Determine the number of lines in the following entries that hold the word "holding". Give only that number.

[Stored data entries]
= Beginning of Section =

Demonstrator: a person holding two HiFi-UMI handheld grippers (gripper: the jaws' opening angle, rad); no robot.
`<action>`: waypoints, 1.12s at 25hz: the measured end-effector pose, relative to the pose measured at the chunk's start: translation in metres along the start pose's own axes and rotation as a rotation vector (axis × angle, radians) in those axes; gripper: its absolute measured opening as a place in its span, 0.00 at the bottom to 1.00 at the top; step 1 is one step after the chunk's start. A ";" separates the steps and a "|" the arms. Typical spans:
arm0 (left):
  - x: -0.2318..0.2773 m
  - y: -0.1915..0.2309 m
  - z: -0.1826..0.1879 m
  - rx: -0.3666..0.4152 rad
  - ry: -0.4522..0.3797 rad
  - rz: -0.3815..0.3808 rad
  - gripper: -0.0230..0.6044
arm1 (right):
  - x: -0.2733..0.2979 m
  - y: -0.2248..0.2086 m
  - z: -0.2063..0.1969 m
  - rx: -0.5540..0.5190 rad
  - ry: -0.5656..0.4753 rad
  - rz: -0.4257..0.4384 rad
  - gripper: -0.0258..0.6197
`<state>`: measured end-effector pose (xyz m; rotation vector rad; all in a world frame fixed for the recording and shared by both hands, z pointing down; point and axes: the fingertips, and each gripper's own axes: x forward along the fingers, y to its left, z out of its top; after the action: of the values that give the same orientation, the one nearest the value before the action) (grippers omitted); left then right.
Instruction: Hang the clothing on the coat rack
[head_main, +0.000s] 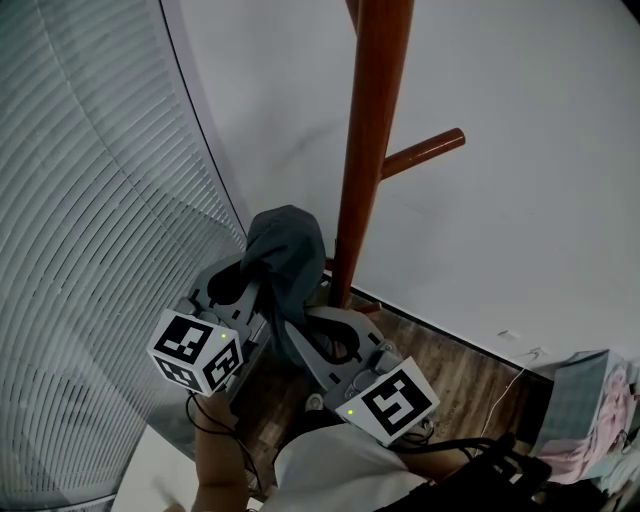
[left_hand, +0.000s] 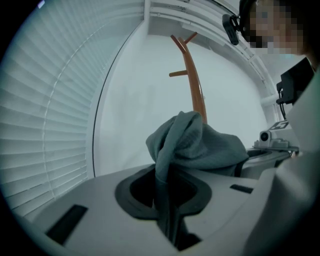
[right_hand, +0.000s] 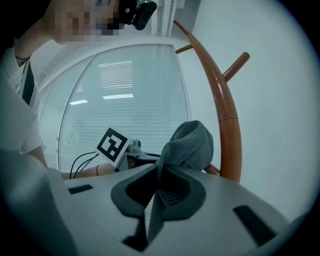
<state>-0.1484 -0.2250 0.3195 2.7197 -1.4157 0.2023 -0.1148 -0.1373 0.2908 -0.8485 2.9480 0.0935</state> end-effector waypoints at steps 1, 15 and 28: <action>0.000 0.000 0.000 -0.005 0.000 -0.001 0.11 | 0.000 0.000 0.000 -0.001 0.004 0.001 0.09; 0.005 -0.004 -0.015 -0.032 0.040 0.001 0.11 | -0.004 -0.001 -0.019 0.001 0.094 0.025 0.09; 0.012 -0.001 -0.049 -0.063 0.053 0.002 0.11 | -0.005 -0.003 -0.056 0.117 0.181 -0.015 0.09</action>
<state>-0.1452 -0.2285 0.3700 2.6427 -1.3867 0.2243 -0.1115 -0.1418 0.3470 -0.9079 3.0751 -0.1646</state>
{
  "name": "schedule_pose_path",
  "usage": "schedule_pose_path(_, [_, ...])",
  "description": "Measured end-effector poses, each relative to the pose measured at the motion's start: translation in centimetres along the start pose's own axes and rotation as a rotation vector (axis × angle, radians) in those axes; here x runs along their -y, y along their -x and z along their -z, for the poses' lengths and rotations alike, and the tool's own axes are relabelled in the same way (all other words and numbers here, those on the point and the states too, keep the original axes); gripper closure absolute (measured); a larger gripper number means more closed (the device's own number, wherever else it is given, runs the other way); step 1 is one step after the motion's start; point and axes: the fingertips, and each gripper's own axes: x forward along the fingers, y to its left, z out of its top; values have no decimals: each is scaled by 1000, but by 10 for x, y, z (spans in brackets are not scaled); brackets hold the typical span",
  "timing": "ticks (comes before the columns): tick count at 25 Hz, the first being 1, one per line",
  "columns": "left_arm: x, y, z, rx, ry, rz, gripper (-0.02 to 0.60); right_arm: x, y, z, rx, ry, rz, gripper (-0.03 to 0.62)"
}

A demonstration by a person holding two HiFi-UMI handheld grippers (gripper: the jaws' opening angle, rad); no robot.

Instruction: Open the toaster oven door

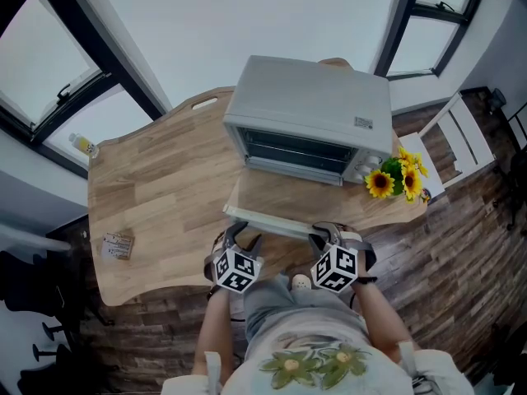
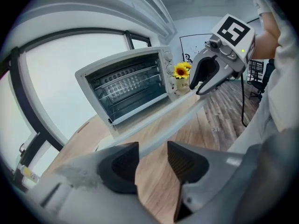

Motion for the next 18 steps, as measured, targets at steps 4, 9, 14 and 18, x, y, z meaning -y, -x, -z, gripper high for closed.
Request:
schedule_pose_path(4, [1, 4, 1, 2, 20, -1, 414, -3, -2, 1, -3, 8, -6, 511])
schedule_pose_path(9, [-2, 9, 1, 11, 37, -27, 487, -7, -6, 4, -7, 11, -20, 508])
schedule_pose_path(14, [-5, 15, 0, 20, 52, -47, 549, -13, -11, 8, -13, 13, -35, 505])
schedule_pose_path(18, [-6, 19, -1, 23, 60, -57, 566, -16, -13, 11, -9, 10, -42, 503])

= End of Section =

◆ Written response
2